**Task objective:** Search the entries for the word "beige" and copy each line that has it.

Segment Start: Task material

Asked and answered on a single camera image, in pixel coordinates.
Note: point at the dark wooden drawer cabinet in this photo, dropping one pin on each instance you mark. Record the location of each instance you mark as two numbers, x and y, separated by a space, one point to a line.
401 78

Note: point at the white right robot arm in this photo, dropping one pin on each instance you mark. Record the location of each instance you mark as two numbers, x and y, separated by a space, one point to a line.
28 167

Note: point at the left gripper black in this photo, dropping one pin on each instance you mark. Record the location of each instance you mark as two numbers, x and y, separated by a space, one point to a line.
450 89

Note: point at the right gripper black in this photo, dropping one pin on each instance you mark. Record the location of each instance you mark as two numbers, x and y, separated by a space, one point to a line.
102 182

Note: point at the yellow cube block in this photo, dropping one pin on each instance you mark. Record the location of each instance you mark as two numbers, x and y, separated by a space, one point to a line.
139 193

Segment End: Task material
Segment Start: Task material

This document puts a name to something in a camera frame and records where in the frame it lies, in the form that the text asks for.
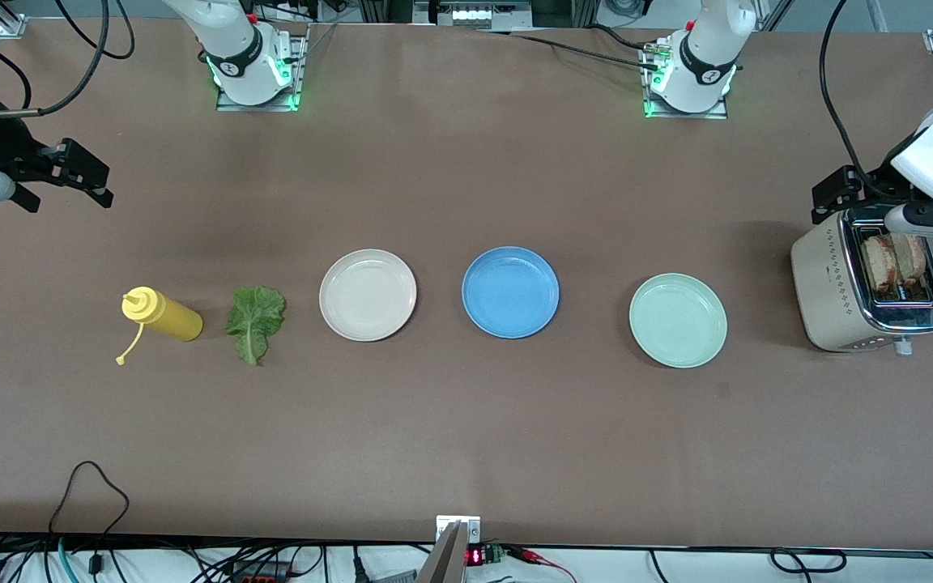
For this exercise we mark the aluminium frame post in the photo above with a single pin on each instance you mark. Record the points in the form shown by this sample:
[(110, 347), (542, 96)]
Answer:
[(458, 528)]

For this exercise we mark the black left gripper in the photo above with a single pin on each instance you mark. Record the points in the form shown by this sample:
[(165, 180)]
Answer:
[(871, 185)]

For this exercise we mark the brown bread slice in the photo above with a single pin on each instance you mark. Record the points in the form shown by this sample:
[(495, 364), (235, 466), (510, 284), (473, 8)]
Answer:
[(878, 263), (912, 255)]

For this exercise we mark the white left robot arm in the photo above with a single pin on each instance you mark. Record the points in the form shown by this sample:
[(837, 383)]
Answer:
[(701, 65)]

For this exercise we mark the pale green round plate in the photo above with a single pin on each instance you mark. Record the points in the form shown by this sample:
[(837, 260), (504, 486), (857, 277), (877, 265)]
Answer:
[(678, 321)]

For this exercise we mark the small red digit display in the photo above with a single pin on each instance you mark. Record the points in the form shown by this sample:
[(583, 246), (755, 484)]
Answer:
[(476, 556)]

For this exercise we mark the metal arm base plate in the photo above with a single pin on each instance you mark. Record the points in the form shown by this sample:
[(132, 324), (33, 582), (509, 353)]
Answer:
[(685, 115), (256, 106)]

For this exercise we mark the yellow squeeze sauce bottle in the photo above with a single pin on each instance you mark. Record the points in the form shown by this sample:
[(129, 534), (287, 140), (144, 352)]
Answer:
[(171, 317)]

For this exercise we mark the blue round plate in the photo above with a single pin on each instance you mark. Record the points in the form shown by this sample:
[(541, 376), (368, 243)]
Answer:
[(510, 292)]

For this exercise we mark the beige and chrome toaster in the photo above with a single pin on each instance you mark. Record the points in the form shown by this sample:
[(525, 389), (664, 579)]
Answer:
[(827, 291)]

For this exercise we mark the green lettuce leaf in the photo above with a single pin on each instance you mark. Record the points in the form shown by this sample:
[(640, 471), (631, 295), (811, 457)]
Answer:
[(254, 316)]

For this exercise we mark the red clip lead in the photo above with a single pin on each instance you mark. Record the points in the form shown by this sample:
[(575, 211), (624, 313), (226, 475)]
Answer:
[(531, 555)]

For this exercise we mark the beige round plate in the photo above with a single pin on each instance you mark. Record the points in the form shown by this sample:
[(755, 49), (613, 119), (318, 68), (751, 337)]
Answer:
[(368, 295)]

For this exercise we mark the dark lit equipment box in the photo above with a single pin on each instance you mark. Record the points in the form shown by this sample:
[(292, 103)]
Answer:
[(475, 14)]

Segment End: Task material

**Your solution:**
For this exercise we mark the beige and chrome toaster in the photo above with a single pin on each instance you mark. Record the points in the form shown by this sample:
For this exercise we mark the beige round plate in the photo above with a single pin on each instance you mark. Record the points in the form shown by this sample:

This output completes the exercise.